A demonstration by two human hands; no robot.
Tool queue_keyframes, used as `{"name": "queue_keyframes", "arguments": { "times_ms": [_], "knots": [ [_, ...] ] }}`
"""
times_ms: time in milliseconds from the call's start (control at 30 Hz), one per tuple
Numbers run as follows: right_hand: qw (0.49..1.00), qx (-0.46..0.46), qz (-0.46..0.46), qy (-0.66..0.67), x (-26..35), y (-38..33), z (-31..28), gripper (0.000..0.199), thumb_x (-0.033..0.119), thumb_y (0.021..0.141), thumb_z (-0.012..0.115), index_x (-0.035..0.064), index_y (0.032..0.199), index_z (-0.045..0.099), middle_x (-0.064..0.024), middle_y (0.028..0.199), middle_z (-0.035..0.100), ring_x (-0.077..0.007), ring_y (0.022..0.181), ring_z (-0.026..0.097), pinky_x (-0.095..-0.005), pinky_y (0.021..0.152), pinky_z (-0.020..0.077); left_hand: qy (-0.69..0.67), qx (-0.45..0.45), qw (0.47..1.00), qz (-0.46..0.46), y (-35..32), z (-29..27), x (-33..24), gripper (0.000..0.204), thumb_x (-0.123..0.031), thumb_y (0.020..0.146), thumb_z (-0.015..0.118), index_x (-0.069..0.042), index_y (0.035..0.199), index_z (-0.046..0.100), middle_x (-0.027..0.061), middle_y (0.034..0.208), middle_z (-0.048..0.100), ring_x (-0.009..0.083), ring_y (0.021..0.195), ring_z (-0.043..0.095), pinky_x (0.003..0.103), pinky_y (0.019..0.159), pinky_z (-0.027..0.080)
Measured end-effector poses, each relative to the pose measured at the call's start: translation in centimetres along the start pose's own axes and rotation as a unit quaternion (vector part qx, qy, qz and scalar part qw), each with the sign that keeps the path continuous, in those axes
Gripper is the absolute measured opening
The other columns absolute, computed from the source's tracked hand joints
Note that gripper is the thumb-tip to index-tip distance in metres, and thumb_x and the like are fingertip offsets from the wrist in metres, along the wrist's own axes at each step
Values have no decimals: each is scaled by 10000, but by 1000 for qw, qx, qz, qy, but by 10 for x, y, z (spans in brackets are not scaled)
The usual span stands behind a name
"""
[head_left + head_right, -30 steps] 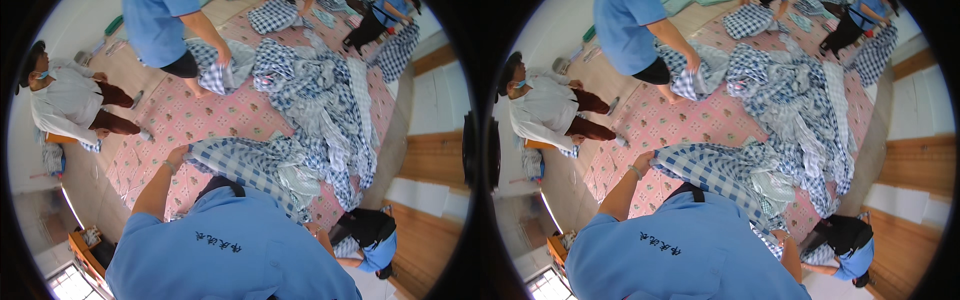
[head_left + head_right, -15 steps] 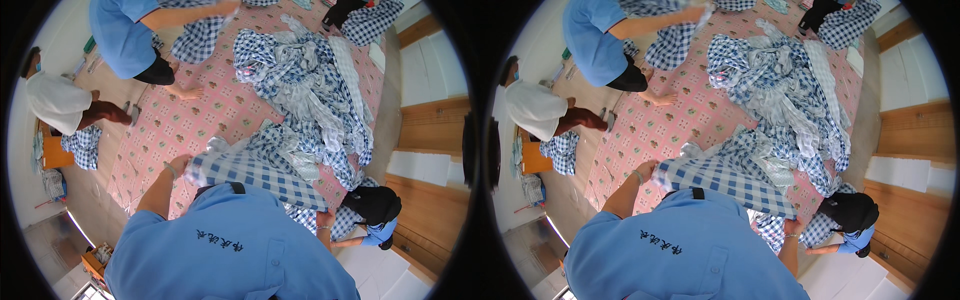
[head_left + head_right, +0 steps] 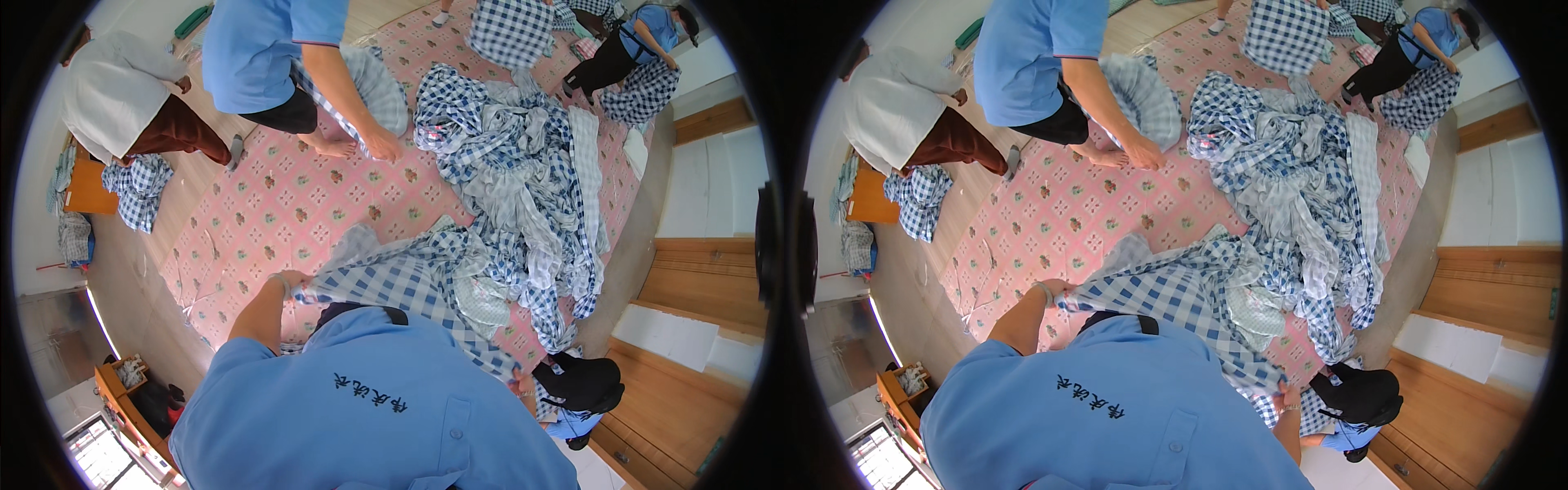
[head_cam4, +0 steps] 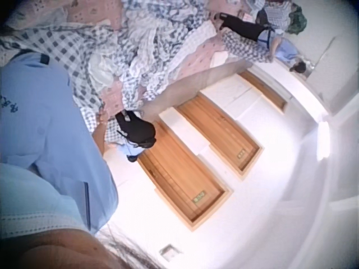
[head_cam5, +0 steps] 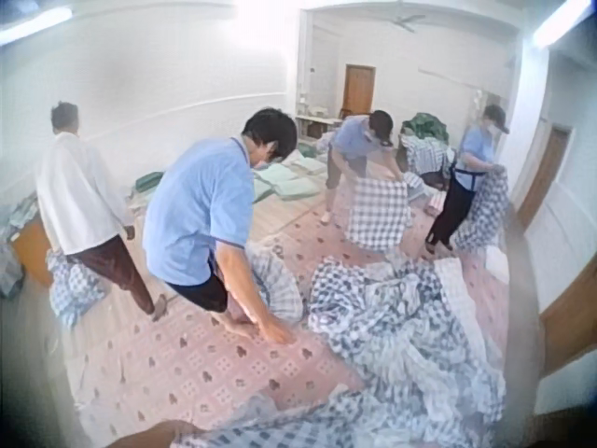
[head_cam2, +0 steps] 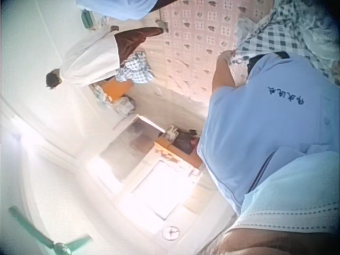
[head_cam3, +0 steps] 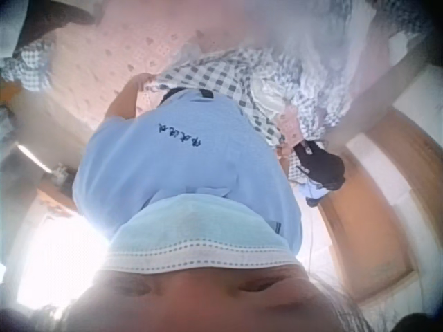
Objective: The person folds multiple pieces of checkered bedding material on floor mats alongside other workers, walks to an office desk to pick up a smartphone connected to a power bank, and then exits into a hallway.
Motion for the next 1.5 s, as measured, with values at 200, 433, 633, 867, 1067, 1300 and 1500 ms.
{"name": "queue_keyframes", "arguments": {
  "times_ms": [200,433,633,867,1067,1300,1500],
  "knots": [
    [940,187,-231,170,192,19,106,374,99,687,451,-23,1041,454,-120,1070,492,-268,982,468,-397,867,349,-473,-99,793,371,-13,-80,-113,125,-85,738,442,-31,825,514,79,761,543,188,702,526,307,644,441],
    [968,48,-201,142,261,-64,66,368,264,778,475,15,1049,470,-111,1000,530,-259,961,491,-388,809,403,-166,-122,926,318,-119,-109,-147,423,-327,765,504,-15,1039,425,124,952,532,243,845,524,356,777,409],
    [952,-231,-77,185,87,-84,-117,248,60,733,507,16,977,498,-86,875,582,-216,763,576,-418,643,485,329,-212,917,78,-72,-131,7,565,-385,649,608,12,1028,474,165,975,531,215,882,514,322,744,400],
    [957,-90,98,256,5,-83,-86,242,139,780,465,18,988,492,-87,879,573,-192,776,567,-339,615,475,-308,-211,905,205,-24,-160,30,313,-212,735,534,34,927,508,66,776,564,178,699,539,277,635,431],
    [989,-75,-36,118,59,-75,-64,265,119,753,520,32,1000,478,-86,958,542,-216,877,523,-373,692,460,503,-213,817,187,-65,-115,-108,344,-267,724,513,-9,950,489,150,802,558,279,749,538,382,652,415],
    [932,-236,-58,268,32,-142,-99,242,136,737,522,27,953,514,-89,978,551,-208,888,540,-345,726,461,570,-267,729,270,-44,-217,-105,331,-213,765,420,-23,1031,467,194,918,540,292,850,522,343,744,399],
    [925,-330,101,158,-6,-176,-131,168,133,788,461,42,927,484,-85,851,580,-192,704,585,-317,510,490,-326,-208,858,339,-43,-233,-130,307,-86,743,402,-12,1032,475,107,892,538,191,814,527,273,693,442]
  ]
}}
Point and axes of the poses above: each hand's wrist, its own y-axis towards the middle knuckle, its own z-axis out of the palm, x = y × z, the point moved 8 cm from there along y, towards the middle knuckle
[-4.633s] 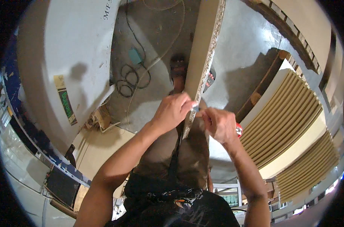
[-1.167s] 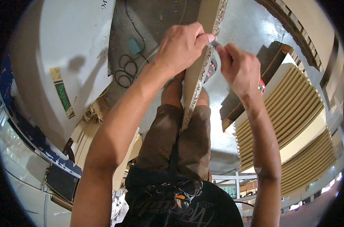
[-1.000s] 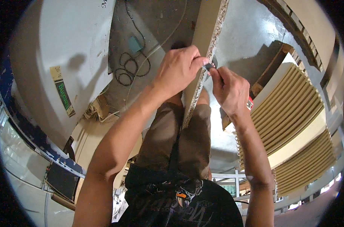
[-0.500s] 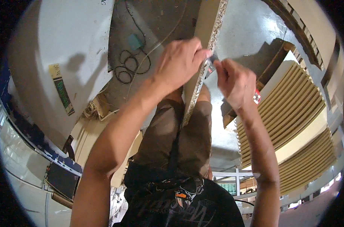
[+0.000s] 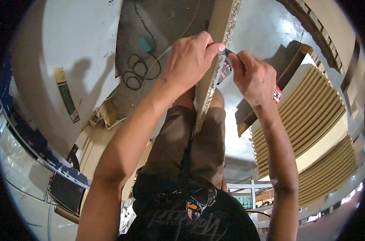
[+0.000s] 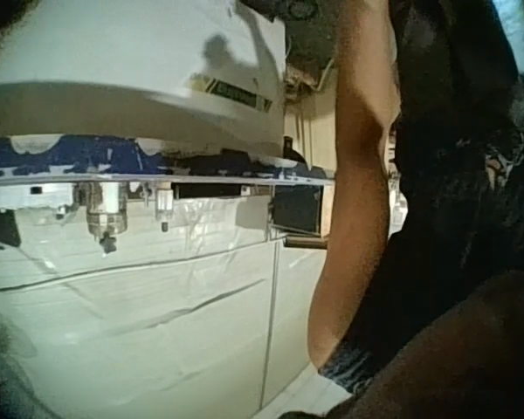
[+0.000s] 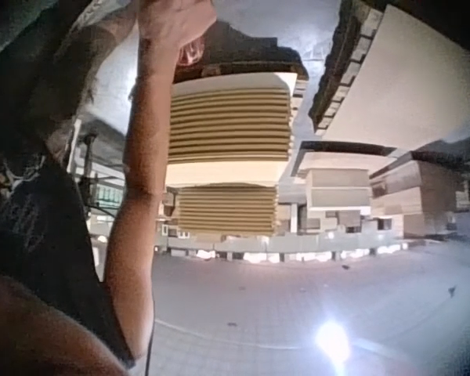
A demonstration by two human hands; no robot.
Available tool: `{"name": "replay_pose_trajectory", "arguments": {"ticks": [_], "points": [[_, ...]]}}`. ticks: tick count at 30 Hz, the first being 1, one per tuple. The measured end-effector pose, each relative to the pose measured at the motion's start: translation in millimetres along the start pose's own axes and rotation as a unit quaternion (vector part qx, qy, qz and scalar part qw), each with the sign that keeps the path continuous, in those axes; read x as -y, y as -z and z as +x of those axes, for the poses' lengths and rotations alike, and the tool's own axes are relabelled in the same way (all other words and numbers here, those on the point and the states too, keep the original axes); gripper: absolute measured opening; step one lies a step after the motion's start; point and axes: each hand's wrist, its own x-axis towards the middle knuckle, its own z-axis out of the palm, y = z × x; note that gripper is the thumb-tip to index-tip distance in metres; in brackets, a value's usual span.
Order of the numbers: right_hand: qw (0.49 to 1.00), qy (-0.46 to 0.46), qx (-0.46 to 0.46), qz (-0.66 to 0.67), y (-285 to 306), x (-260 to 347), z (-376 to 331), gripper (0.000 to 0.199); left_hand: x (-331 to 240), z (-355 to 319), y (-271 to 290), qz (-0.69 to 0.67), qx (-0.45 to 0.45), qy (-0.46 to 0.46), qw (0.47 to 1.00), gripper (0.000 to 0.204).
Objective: Inspecting and manually trimming the edges of laminated furniture panels in a factory.
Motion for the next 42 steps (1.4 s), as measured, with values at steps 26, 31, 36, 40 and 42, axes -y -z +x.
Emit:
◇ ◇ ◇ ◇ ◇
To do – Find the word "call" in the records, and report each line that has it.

Result of this exercise –
times_ms: time in milliseconds from the call's start (control at 30 Hz), one per tuple
Measured end-effector poses, each relative to the pose measured at the call's start: translation in centimetres along the start pose's own axes and rotation as a unit quaternion (vector part qx, qy, qz and scalar part qw), each with the sign that keeps the path continuous, in those axes

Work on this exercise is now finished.